The three respondents did a nice and careful job describing the ways that transparency is necessary to — but not by itself sufficient for — the achievement of accountable government action. As Peter Eigen of Transparency International identifies, a reductive understanding of the role of “transparent” information in creating accountability misses the critical step of discovering whether the information-producers have actually created good quality and timely information — hardly a simple or cheap thing to produce and disseminate. Rakesh Rajani points out that a superficial view of transparency fails to reference the role of formal and informal institutions within a particular social space, and that you can’t expect technology-enabled transparency to produce results without reference to local historical context. Rosemary McGee helpfully unpacks the automatic elisions people sometimes make between transparency, accountability and the production of social good. The chain linking each of these principles to the others is dependent on a whole lot of collective action — purposive action, goal setting and decision-making — that may or may not effectively exist.

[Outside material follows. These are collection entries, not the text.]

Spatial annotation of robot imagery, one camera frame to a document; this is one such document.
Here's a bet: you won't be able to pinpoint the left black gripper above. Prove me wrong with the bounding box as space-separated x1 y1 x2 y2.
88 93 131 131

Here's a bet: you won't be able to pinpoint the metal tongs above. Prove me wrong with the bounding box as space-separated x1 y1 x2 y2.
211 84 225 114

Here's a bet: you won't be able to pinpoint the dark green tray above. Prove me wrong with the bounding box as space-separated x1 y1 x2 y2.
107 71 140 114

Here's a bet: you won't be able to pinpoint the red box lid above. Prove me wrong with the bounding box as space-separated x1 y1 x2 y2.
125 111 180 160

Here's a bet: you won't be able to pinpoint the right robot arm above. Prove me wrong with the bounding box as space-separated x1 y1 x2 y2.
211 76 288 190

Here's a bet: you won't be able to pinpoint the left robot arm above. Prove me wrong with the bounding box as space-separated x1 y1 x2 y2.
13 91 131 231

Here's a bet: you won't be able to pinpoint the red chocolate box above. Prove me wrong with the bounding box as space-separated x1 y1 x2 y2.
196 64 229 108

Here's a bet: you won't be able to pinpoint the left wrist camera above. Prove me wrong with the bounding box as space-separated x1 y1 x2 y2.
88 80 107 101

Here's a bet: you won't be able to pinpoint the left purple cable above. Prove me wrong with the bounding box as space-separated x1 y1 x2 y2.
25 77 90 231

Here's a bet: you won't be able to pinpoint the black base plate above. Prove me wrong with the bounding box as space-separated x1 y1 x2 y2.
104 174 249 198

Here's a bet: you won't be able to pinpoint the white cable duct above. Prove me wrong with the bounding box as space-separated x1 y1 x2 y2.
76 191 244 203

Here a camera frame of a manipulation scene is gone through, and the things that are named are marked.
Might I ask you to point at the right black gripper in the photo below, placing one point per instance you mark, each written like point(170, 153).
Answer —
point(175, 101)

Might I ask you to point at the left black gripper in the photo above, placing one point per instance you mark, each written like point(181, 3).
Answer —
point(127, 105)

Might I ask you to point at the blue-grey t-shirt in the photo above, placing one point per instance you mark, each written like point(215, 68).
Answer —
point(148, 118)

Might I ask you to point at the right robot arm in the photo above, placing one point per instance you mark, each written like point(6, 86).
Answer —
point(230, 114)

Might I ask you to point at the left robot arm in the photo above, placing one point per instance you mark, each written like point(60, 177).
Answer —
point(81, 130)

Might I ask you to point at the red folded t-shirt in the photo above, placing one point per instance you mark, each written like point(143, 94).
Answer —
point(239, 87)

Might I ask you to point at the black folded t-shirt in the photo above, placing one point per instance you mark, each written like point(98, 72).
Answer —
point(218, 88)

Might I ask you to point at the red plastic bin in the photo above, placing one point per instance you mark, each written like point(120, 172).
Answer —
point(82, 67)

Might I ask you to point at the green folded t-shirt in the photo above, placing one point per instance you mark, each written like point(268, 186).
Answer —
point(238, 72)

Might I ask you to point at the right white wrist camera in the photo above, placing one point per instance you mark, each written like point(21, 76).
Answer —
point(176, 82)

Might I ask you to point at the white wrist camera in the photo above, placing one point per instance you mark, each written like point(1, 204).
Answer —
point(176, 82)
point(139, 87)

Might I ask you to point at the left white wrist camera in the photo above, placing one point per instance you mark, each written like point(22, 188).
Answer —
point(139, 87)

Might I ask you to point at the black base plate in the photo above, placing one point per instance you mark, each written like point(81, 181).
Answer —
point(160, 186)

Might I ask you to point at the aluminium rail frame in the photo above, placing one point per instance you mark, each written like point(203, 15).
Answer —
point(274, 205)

Given the Supreme Court’s recent decision in McCutcheon v. FEC, this post resonated strongly. The justification for Chief Justice Roberts’ opinion reducing the scope of campaign finance law depends in part on just such a simplistic interpretation of “transparency.” Roberts argues:

With modern technology, disclosure now offers a particularly effective means of arming the voting public with information… Today, given the Internet, disclosure offers much more robust protections against corruption… Reports and databases are available on the FEC’s Web site almost immediately after they are filed, supplemented by private entities such as OpenSecrets.org and FollowTheMoney.org. Because massive quantities of information can be accessed at the click of a mouse, disclosure is effective to a degree not possible at the time Buckley, or even McConnell, was decided.

While this sounds quite hopeful, it makes precisely the inaccurate claims that the open data advocates above describe when they talk about the superficial linkages that can be made between transparency and accountability. We’ve documented the ways that the information is, in fact, neither immediately available (due to inadequate disclosure laws) nor easy to access on the FEC site.

As the advocates describe, it is inappropriate to assess the impact of “transparency” without first asking a lot of hard and important questions about the initiative in question. This perspective throws into relief how entirely ineffective it is when institutions give lip service to transparency without actually supporting its implementation or enforcement. Take, for example, the incredible shrinking budget of the Federal Election Commission, created to police money in politics after the Watergate scandal. Even as the FEC commissioners spend their meetings in partisan bickering, the professional staff tries valiantly to fulfill the agency’s mission. But, as our colleagues at the Center for Public Integrity have catalogued, with precious little support from the budget-writers on Capitol Hill.

As for transparency advocates, let me tell you that we find it especially galling when transparency is being invoked (as a fig leaf) while other, regressive regulatory changes, like doing away with aggregate campaign donation limits, are being imposed.

In the case of the McCutcheon ruling, we have a good demonstration of how “transparency” comes to get a bad name. Even though we know the current system is far from robust, the Supreme Court, a gridlocked FEC and a hyperpartisan Congress have collectively outsourced the institutional governmental responsibility to prevent corruption to groups like us. Now, perhaps we would have some better ability to handle this if we were a large-scale government contractor — say, the size (and receiving the subsidy) of a Lockheed Martin. However, given the capacity of our non-profit transparency “enforcement” sector this does nothing more than set up the notion of “transparency,” as a whole, to be synonymous with ineffectiveness and failure.